In: Finance
What is the profitability–solvency dilemma? How do you think this is managed in practice?
Context:
There are two aspects of profit that we should be cognizant of :
Accounting profit and Cash profit
Accounting profit can be ascertained by analysing the P&L
statement from the Annual report of companies. This amount includes
both realised gain/losses that may not necessarily result in cash
profit/loss. Hence while accounting profit is very important to
know the well-being of the company, it is of paramount importance
that we also look into the cash flow statement of the company to
know about its operating solvency. A company may be showing profit
in the P&L statement but it could be possible that it is unable
to meet the obligations of its creditors. This is not a desirable
scenario for any company.
It is regarded by many that solvency versus profitability is a false dilemma. It may be argued that both are important and that companies need to monitor both closely. On the other hand, others may argue that a company cannot realise its potential profit if it can't remain solvent along the way. They argue that the relative importance of solvency versus profitability depends on the time horizon that is being used. So if we are looking at the short term, solvency is important because if the company isn't solvent, then being profitable in the long run won't be of any use. On the other hand, it may be solvent in the short-run but not being profitable in the long run would hinder it's chances of long term survival and the company's responsibility to its stakeholders.
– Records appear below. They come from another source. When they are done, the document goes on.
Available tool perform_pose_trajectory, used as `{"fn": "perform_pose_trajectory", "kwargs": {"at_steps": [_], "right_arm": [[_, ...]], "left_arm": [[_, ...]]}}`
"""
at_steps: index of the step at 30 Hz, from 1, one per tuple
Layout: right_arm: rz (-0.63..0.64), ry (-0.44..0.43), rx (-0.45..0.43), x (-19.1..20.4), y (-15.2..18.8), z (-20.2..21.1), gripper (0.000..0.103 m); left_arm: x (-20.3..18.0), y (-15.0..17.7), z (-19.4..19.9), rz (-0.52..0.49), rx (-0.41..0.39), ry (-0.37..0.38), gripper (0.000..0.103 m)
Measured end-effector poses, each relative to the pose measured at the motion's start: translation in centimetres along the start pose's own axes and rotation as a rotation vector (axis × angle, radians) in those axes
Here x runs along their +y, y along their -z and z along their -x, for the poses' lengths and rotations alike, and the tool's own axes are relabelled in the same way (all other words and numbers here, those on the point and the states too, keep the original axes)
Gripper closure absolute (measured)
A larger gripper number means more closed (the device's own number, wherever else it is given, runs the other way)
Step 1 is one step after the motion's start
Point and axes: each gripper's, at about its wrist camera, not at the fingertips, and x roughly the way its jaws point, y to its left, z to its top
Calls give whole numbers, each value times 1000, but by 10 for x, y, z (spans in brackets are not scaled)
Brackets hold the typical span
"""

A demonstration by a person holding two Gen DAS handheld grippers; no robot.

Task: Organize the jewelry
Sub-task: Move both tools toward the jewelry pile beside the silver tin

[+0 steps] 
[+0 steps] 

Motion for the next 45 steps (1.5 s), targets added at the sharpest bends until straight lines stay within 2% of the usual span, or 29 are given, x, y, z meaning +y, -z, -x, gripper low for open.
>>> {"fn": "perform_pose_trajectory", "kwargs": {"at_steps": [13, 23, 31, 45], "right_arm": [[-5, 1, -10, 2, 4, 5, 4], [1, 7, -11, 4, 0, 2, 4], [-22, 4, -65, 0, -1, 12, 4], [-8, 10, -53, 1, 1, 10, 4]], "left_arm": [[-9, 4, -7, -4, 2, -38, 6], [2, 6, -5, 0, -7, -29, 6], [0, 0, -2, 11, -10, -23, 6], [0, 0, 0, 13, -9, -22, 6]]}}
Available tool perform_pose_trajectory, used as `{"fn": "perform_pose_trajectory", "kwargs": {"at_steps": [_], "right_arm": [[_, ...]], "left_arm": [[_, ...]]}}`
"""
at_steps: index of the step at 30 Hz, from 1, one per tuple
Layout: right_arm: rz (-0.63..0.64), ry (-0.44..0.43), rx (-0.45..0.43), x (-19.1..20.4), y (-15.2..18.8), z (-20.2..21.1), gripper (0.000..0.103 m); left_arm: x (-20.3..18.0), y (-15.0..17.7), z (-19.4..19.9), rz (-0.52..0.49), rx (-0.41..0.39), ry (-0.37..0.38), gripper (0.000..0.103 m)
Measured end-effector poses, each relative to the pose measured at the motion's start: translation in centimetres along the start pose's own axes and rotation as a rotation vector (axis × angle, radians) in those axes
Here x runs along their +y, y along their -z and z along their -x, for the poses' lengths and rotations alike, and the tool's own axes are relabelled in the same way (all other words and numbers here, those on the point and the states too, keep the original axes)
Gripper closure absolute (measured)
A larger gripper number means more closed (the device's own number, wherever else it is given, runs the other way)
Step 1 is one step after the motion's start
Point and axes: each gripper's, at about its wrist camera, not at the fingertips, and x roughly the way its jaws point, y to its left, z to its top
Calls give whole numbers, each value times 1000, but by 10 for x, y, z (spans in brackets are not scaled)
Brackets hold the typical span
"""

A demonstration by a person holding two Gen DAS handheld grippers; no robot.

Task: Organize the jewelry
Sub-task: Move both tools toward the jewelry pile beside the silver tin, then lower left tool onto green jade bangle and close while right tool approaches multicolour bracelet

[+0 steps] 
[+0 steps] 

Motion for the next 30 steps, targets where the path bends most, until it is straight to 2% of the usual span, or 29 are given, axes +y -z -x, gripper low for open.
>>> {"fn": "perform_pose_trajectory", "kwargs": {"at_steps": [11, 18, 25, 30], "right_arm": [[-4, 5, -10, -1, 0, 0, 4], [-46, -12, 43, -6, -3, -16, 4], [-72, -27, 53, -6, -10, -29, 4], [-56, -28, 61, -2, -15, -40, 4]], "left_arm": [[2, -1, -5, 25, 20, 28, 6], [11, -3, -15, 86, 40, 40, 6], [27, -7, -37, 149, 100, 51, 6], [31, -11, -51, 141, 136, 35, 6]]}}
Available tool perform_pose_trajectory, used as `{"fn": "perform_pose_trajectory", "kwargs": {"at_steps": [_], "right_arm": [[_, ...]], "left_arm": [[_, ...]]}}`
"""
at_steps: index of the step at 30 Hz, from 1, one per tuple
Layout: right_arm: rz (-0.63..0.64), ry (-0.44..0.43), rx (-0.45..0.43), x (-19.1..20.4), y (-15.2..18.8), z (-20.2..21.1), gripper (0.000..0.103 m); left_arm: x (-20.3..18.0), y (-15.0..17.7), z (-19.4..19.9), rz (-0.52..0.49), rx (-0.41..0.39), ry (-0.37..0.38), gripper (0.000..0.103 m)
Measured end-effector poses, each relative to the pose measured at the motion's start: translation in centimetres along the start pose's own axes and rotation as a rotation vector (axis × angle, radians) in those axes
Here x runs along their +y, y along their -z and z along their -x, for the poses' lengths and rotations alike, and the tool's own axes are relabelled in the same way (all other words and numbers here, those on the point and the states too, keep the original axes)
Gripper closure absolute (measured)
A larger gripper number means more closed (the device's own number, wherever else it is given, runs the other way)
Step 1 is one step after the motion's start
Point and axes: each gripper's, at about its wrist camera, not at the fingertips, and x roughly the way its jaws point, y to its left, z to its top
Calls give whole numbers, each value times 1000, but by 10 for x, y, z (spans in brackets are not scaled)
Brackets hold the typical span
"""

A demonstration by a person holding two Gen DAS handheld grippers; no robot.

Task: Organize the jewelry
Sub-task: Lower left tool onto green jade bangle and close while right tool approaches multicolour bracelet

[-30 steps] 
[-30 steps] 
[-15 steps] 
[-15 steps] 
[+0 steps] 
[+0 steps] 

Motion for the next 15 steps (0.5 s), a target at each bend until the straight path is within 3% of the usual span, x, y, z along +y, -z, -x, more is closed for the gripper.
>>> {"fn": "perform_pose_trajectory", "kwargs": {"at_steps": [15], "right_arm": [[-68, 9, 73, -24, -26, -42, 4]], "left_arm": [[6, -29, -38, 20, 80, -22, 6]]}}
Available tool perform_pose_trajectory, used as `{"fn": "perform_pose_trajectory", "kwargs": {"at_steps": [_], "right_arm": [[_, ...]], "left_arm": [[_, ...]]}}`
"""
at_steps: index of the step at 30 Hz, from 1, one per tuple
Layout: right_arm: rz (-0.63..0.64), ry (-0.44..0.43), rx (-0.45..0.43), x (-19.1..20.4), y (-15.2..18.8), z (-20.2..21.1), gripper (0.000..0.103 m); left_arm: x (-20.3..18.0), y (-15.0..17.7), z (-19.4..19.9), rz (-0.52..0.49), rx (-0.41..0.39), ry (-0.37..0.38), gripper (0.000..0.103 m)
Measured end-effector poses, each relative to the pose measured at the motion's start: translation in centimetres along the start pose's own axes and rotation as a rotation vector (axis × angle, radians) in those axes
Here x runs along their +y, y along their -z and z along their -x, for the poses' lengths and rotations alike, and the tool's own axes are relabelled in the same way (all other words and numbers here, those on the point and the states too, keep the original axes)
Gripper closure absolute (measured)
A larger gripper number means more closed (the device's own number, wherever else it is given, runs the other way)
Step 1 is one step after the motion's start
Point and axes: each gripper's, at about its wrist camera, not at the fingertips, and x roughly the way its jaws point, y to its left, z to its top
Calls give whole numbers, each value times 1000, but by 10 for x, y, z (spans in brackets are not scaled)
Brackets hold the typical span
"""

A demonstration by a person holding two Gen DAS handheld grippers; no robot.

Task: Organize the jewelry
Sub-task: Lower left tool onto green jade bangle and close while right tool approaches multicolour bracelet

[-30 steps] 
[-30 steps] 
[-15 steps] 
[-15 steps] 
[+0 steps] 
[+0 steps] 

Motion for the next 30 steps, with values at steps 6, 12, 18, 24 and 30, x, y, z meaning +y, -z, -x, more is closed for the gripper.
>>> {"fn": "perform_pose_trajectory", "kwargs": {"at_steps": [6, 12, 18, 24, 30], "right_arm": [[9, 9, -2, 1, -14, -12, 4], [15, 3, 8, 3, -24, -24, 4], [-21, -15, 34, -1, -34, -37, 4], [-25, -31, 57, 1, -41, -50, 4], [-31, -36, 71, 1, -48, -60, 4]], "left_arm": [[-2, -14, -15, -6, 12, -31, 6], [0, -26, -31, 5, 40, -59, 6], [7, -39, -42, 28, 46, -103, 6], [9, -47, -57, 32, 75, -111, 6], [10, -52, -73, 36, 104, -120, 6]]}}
In practice, company's look very carefully at both solvency and profitability because it cannot survive. The company's age and maturity plays a very important role in deciding which of the above two is a priority. Monitoring the cash flow position and the operating margins/operating cash flow is the best way to ensure that the company is meeting its obligations on both fronts. Ratio analysis like the current assets ratio, quick ratio, debt equity ratio and operating margin ratios are being used by companies.